Tech in San Diego helps focus on health

The deputy commander of Naval Medical Center San Diego believes that the center's population health program can result in breakthrough changes to ensure healthier lives for its 120,000 patients.

SAN DIEGO — The Defense Department can use its electronic health care systems to not only provide better individual patient care but to manage the health of 9.6 million patients as a whole.

That's the view of Capt. Charles Davis, the pediatrician and neonatologist who serves as deputy commander of Naval Medical Center San Diego. Davis said he believes that the center's population health program can result in breakthrough changes to ensure healthier lives for its 120,000 patients.

At the same time, an emphasis on population health will reduce a strain on the center's physical and financial resources, he said. That is largely because a small pool of patients use a disproportionate amount of those resources.

These patients include 9,000 people who have diabetes. For those patients, even a marginal change in their behavior and diet can have an impact on the hospital's resources, Davis said.

The center has used the Composite Health Care System I and plans to use CHCS II, which the center started to install last month. CHCS II will help identify and manage diabetic patients and those with asthma, another group that uses many hospital resources.

Early identification of diabetes allows the medical center's clinicians to better manage patients' blood sugar levels, which in turn alleviates the need for additional treatment, Davis said. Collating data across the diabetic population also allows doctors to determine what kinds of treatments work best.

This doesn't necessitate new computer tools, Davis said. Instead, officials are hoping to tap existing systems. Those systems allow the medical center to identify diabetics or potential diabetics in the system and then manage their health, not their illness, he said.

Managing population health requires access to a structured element database, part of CHCS II but not CHCS I.

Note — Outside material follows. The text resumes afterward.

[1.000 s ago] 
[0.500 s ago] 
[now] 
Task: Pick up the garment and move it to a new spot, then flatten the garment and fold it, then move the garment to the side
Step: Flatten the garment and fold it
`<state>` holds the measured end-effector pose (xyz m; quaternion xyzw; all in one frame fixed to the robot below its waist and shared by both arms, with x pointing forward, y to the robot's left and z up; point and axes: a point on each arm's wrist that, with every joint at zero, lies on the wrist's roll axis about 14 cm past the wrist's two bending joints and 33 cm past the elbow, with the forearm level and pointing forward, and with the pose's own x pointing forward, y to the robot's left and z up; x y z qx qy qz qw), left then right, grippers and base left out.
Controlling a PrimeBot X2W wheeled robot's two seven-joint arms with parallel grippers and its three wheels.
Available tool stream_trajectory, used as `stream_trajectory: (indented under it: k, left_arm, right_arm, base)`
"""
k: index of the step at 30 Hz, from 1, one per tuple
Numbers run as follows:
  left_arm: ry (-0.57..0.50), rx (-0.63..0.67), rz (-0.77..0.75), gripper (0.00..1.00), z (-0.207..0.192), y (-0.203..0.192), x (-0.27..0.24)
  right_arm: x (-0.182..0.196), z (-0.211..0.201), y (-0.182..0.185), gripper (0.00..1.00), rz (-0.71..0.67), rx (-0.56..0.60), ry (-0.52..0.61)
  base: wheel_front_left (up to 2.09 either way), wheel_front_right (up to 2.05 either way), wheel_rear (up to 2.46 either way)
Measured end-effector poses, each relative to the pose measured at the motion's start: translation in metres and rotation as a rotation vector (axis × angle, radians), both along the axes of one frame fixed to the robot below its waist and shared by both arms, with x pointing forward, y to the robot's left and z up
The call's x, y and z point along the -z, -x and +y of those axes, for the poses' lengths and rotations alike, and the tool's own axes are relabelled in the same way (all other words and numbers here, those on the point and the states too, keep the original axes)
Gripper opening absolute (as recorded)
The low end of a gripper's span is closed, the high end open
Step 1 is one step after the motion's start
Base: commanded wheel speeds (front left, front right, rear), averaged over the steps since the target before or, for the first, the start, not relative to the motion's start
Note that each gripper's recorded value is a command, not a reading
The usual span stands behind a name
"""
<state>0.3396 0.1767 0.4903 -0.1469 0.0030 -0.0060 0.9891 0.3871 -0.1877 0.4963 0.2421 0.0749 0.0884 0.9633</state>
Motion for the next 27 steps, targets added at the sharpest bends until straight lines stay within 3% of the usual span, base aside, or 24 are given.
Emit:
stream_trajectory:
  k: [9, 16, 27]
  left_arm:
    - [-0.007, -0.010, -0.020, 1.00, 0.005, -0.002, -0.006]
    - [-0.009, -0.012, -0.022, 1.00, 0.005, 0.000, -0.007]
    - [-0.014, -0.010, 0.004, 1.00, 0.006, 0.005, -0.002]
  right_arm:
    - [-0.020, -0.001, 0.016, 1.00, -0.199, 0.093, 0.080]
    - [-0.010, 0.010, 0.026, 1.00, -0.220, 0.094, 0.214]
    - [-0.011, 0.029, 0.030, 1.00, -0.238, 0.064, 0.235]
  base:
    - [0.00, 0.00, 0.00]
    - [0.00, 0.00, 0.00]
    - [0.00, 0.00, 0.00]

Cmdr. Emory Fry, a neonatologist who heads the application development department at the center, said the hospital built its own structured database. This allows clinicians to graphically map a patient's blood sugar levels, he said. Combined with other data-mining techniques, this enables clinicians to "actively manage and substantially improve the health" of those patients, he said.

Technology has also allowed the medical center to treat patients at remote clinics, providing quality care without having to go to the hospital.

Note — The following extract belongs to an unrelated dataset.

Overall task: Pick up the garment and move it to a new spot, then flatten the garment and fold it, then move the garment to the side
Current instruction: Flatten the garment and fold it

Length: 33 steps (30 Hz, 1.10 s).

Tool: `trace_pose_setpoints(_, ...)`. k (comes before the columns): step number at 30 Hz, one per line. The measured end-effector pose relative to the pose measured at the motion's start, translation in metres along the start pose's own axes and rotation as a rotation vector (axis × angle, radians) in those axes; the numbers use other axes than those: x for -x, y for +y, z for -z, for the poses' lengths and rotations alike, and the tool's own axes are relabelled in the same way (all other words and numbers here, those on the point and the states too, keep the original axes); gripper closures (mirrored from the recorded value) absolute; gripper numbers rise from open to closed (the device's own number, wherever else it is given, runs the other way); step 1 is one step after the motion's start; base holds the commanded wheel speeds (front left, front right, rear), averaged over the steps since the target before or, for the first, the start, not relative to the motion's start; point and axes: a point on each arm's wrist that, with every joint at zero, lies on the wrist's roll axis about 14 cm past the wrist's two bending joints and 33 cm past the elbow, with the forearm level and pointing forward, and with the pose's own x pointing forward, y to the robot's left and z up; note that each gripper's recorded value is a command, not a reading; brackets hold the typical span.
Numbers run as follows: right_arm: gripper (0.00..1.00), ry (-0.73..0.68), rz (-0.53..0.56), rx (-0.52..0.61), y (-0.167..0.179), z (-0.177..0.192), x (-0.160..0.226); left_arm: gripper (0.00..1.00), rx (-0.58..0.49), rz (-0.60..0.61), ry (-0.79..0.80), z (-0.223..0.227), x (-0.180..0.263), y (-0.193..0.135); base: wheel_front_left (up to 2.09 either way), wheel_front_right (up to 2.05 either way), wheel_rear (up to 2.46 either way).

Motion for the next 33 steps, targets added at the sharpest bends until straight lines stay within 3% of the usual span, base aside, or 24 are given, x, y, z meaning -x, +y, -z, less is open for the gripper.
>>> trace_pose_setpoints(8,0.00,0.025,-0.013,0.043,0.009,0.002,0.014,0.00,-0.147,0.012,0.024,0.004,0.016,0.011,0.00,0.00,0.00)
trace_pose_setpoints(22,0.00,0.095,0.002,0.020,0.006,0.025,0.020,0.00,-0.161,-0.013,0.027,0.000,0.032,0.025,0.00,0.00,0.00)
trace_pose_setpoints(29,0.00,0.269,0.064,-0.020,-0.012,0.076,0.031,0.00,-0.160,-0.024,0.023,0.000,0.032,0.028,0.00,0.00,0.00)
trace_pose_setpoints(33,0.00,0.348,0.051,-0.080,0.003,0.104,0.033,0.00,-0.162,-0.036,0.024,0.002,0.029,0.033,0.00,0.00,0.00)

Darrell Hunsaker, a retired Navy captain and the medical

center's ear, nose and throat specialists, said the hospital has tapped the power of videoconferencing systems to conduct ENT examinations at remote clinics in California, including the 29 Palms Marine Corps Base and Navy bases in Lemoore and Point Hueneme.

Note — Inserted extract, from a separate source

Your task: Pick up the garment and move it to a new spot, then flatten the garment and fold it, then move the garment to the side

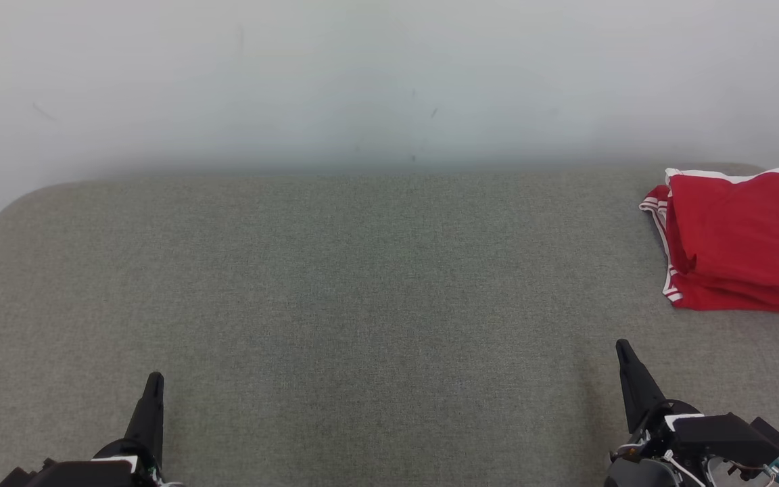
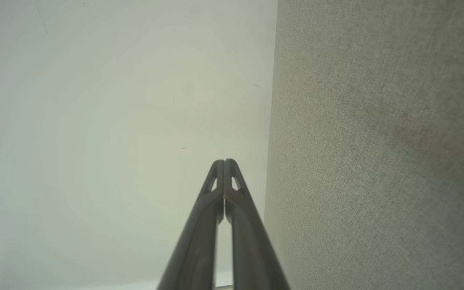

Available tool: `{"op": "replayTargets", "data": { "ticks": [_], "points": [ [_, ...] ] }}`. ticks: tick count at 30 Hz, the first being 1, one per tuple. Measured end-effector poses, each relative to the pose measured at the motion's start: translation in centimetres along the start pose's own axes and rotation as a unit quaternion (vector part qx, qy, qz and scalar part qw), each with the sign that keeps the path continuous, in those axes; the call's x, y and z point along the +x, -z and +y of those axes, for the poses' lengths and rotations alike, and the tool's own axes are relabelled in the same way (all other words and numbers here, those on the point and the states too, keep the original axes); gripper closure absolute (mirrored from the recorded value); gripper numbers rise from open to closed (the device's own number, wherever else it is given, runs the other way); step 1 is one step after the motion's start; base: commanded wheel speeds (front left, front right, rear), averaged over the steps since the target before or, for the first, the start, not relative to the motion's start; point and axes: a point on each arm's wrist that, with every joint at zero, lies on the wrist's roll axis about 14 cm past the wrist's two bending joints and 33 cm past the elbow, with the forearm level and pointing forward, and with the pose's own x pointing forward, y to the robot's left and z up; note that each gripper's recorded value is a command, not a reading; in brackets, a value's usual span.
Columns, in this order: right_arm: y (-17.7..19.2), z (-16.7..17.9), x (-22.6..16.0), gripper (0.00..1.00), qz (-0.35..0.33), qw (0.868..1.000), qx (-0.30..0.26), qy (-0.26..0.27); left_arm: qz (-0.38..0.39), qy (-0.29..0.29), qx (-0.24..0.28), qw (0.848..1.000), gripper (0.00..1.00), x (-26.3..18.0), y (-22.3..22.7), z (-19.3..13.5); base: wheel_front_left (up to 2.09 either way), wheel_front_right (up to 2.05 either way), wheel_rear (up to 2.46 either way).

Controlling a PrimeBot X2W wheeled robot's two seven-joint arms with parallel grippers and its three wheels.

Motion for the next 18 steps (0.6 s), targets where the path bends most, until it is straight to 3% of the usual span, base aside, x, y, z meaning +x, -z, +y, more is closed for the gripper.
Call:
{"op": "replayTargets", "data": {
  "ticks": [18],
  "points": [
    [0.0, 0.0, 0.0, 1.0, 0.0, 1.0, 0.0, 0.0, 0.0, 0.0, 0.0, 1.0, 1.0, 0.0, 0.0, 0.0, 0.0, 0.0, 0.0]
  ]
}}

The videoconferencing connections allowed him and other ENT specialists to provide service to those bases, which don't have ENT doctors on staff, Hunsaker said. The clinicians use remote cameras to conduct throat examinations and electronic stethoscopes to listen to a patient's breathing.

This equipment allows him to make a diagnosis remotely that is as good as one he could make in person, saving a sailor or Marine an overnight trip to San Diego. Such remote treatment could cut $100,000 a year from travel budgets, Hunsaker said.

Besides supporting active and retired military personnel across a wide swath of California, the medical center also supports the staff of the USNS Mercy hospital ship, currently deployed in the Indian Ocean for post-tsunami relief operations.

Lt. Cmdr. Erik Threet, chief information officer for both the Mercy and the San Diego center, said the ship has close to the same capabilities as the hospital, including a CHCS system with hundreds of terminals, a teleradiology system, videoconferencing systems and a Cisco Systems voice-over-IP telephone system, which saves bandwidth when calls are routed through the ship's satellite communications systems.

Primary communications from the Mercy occur via a DOD Challenge Athena satellite link, which has a raw throughput of 1.54 megabits/sec, and two commercial satellite systems with a throughput of 64 kilobits. The systems allow the Mercy to function as just another node on the medical center's network, Threet said.